Exercise
For this exercise, repeat the records below exactly as written.

Listed records
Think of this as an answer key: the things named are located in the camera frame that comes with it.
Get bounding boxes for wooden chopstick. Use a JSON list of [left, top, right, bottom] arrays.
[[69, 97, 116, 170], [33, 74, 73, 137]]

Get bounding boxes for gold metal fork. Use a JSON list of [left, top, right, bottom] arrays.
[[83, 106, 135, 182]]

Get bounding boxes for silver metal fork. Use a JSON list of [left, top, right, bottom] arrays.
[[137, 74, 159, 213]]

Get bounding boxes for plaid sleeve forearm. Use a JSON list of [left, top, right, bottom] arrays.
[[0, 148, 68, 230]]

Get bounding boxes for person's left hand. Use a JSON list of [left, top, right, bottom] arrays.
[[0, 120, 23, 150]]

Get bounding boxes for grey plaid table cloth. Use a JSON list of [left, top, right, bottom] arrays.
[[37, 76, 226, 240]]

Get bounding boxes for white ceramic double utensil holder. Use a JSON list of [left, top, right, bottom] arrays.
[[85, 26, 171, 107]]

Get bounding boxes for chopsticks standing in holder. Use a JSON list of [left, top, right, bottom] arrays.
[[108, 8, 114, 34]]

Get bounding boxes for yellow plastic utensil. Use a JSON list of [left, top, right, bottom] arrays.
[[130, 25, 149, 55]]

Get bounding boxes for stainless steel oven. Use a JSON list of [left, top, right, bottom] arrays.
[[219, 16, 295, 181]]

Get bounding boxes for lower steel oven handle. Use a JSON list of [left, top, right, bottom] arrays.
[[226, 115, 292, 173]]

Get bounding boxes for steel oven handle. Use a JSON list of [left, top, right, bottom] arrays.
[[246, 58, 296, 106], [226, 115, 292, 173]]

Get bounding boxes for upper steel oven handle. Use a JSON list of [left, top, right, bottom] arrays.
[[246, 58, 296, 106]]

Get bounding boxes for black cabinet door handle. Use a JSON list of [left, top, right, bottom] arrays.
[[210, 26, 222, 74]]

Result for this task
Think of this as an answer key: the things named are located in the camera frame that comes with it.
Get bounding boxes for wooden chopstick. Use a JSON list of [left, top, right, bottom] arrays.
[[69, 97, 116, 170], [33, 74, 73, 137]]

Get bounding boxes for gold metal fork. Use a JSON list of [left, top, right, bottom] arrays.
[[83, 106, 135, 182]]

Get bounding boxes for silver metal fork. Use a JSON list of [left, top, right, bottom] arrays.
[[137, 74, 159, 213]]

Get bounding boxes for plaid sleeve forearm. Use a JSON list of [left, top, right, bottom] arrays.
[[0, 148, 68, 230]]

Get bounding boxes for person's left hand. Use a JSON list of [left, top, right, bottom] arrays.
[[0, 120, 23, 150]]

Get bounding boxes for grey plaid table cloth. Use a JSON list of [left, top, right, bottom] arrays.
[[37, 76, 226, 240]]

Get bounding boxes for white ceramic double utensil holder. Use a JSON list of [left, top, right, bottom] arrays.
[[85, 26, 171, 107]]

Get bounding boxes for chopsticks standing in holder. Use a JSON list of [left, top, right, bottom] arrays.
[[108, 8, 114, 34]]

Get bounding boxes for yellow plastic utensil. Use a JSON list of [left, top, right, bottom] arrays.
[[130, 25, 149, 55]]

Get bounding boxes for stainless steel oven. Use a JSON list of [left, top, right, bottom] arrays.
[[219, 16, 295, 181]]

Get bounding boxes for lower steel oven handle. Use a JSON list of [left, top, right, bottom] arrays.
[[226, 115, 292, 173]]

Get bounding boxes for steel oven handle. Use a JSON list of [left, top, right, bottom] arrays.
[[246, 58, 296, 106], [226, 115, 292, 173]]

Get bounding boxes for upper steel oven handle. Use a JSON list of [left, top, right, bottom] arrays.
[[246, 58, 296, 106]]

Get bounding boxes for black cabinet door handle. Use a JSON list of [left, top, right, bottom] arrays.
[[210, 26, 222, 74]]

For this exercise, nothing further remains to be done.